> _Activity_
Check every line of the data for the word "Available", and copy those that have it.

> _Records for the exercise_
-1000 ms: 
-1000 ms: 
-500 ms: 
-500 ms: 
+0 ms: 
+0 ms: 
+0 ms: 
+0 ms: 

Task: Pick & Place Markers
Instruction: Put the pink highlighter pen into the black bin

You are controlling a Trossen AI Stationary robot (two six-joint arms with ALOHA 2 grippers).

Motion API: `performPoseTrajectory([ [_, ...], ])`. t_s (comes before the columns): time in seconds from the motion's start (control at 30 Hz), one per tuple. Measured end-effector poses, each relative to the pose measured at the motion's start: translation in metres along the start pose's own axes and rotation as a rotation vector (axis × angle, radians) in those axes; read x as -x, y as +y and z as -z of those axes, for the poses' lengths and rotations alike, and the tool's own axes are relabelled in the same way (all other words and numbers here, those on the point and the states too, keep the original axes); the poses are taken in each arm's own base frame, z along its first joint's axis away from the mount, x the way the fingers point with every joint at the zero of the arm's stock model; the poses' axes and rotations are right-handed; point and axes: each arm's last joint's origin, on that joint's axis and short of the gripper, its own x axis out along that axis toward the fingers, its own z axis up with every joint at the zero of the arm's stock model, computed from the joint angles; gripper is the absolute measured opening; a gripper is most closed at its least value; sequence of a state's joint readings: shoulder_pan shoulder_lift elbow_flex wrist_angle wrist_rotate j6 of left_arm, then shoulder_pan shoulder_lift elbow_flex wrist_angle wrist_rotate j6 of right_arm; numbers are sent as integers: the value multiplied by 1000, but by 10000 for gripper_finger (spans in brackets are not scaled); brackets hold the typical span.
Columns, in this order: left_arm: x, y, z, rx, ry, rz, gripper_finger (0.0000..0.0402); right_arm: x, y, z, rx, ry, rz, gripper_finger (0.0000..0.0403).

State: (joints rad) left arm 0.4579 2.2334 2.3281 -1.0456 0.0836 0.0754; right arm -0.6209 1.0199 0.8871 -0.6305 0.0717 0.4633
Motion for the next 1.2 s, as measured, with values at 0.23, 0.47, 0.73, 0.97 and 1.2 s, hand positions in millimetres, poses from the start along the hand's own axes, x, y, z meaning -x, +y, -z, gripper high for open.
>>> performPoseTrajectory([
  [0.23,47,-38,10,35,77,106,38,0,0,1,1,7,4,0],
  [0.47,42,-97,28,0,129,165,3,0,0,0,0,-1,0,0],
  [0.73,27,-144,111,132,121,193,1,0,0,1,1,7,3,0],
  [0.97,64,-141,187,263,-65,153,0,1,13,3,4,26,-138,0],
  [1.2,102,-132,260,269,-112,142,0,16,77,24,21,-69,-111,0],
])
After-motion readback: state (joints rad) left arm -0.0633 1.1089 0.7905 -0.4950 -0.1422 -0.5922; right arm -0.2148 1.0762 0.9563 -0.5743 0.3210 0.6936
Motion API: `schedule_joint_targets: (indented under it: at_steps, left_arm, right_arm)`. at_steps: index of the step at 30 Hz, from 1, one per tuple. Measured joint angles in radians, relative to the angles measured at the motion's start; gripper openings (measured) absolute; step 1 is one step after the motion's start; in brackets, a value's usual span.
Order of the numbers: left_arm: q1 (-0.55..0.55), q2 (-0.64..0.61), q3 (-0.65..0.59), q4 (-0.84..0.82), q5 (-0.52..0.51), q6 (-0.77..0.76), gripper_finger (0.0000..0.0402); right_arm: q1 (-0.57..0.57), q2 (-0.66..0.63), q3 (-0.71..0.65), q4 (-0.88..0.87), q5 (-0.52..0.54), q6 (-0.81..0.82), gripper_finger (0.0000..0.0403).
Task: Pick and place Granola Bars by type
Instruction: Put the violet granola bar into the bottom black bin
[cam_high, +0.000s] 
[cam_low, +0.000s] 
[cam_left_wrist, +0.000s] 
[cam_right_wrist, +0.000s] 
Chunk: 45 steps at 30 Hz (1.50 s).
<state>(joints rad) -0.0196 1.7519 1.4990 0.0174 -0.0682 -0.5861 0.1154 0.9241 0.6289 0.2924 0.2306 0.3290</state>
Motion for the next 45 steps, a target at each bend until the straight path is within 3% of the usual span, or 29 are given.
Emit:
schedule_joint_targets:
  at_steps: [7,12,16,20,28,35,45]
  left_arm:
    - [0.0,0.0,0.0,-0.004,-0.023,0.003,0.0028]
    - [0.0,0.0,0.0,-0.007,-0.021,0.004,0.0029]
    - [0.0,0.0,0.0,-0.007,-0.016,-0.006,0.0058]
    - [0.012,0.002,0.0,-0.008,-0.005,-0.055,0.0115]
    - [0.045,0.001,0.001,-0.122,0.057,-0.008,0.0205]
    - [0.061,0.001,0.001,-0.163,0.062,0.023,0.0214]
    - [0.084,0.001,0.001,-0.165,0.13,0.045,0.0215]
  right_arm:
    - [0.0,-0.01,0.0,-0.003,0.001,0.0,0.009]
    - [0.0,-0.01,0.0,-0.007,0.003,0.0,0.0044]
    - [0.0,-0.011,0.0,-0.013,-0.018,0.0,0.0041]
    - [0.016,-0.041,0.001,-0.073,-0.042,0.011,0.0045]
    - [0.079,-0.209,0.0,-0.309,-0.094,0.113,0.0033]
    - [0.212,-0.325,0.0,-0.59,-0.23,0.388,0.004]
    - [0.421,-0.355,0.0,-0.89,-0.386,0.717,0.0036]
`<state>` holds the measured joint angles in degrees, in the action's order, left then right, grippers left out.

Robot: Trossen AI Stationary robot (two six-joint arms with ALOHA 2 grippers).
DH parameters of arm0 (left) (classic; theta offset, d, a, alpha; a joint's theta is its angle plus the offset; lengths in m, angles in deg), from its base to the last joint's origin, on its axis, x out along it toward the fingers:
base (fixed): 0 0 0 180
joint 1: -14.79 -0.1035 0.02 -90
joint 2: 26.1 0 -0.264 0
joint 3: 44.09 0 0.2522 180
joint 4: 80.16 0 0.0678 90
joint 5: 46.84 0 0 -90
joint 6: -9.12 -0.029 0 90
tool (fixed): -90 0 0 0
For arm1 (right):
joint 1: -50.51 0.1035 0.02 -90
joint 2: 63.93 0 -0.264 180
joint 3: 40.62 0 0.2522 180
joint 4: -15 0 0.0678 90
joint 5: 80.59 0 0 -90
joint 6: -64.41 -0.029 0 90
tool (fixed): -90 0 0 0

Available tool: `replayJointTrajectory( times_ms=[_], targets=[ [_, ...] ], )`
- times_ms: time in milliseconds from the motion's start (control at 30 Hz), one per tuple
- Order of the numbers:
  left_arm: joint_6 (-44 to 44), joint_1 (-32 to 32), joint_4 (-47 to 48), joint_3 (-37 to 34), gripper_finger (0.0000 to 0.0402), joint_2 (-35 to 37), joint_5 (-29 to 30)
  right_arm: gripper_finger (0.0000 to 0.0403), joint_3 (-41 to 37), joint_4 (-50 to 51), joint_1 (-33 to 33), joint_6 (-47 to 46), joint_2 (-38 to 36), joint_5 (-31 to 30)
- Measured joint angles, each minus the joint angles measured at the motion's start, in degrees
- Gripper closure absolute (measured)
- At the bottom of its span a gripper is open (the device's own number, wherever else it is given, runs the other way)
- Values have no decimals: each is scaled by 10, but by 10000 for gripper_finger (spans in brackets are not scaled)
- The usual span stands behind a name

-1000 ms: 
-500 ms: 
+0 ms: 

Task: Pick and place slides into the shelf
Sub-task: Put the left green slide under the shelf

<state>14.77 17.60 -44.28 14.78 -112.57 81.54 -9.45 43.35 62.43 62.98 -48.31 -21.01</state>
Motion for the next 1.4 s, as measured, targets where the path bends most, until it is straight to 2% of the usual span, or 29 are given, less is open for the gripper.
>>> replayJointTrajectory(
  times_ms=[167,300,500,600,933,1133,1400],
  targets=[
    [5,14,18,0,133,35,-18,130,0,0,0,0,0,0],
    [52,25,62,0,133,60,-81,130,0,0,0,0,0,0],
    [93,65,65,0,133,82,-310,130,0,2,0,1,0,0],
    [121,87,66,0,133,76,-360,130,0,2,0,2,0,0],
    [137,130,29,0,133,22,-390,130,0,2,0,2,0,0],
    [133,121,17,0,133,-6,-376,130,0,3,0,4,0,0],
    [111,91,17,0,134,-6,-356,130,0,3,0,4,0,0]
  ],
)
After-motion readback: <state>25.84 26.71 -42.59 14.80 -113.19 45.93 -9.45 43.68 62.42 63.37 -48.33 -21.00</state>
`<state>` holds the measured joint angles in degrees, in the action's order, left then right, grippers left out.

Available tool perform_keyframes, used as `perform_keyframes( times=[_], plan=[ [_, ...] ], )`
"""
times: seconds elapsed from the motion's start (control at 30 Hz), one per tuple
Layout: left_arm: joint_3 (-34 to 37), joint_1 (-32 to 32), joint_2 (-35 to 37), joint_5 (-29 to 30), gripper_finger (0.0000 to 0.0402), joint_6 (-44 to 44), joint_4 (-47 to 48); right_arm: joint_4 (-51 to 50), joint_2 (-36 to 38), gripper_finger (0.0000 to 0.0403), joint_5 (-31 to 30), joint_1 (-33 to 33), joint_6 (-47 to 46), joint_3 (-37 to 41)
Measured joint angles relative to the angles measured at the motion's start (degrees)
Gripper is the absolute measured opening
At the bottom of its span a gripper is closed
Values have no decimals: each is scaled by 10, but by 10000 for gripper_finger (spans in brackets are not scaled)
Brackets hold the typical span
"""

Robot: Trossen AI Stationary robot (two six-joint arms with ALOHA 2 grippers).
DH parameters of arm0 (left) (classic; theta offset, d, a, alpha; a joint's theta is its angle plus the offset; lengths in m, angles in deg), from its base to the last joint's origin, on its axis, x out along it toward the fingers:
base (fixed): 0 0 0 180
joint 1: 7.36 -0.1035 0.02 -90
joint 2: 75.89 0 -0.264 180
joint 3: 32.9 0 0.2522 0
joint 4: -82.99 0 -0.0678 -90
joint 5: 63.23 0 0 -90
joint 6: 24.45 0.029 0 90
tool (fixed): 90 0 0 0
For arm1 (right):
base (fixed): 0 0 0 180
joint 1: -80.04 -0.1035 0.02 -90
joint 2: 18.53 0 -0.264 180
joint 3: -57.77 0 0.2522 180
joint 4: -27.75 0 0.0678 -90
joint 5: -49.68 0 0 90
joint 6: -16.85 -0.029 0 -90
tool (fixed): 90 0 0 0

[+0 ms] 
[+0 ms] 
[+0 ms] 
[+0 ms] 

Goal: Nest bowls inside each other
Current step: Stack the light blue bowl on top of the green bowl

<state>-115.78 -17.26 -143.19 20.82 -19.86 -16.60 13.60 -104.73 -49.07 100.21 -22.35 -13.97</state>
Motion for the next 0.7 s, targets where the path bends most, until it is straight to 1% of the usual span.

> _Written solution_
Available tool: `replayJointTrajectory( times_ms=[_], targets=[ [_, ...] ], )`
Available tool perform_keyframes, used as `perform_keyframes( times=[_], plan=[ [_, ...] ], )`

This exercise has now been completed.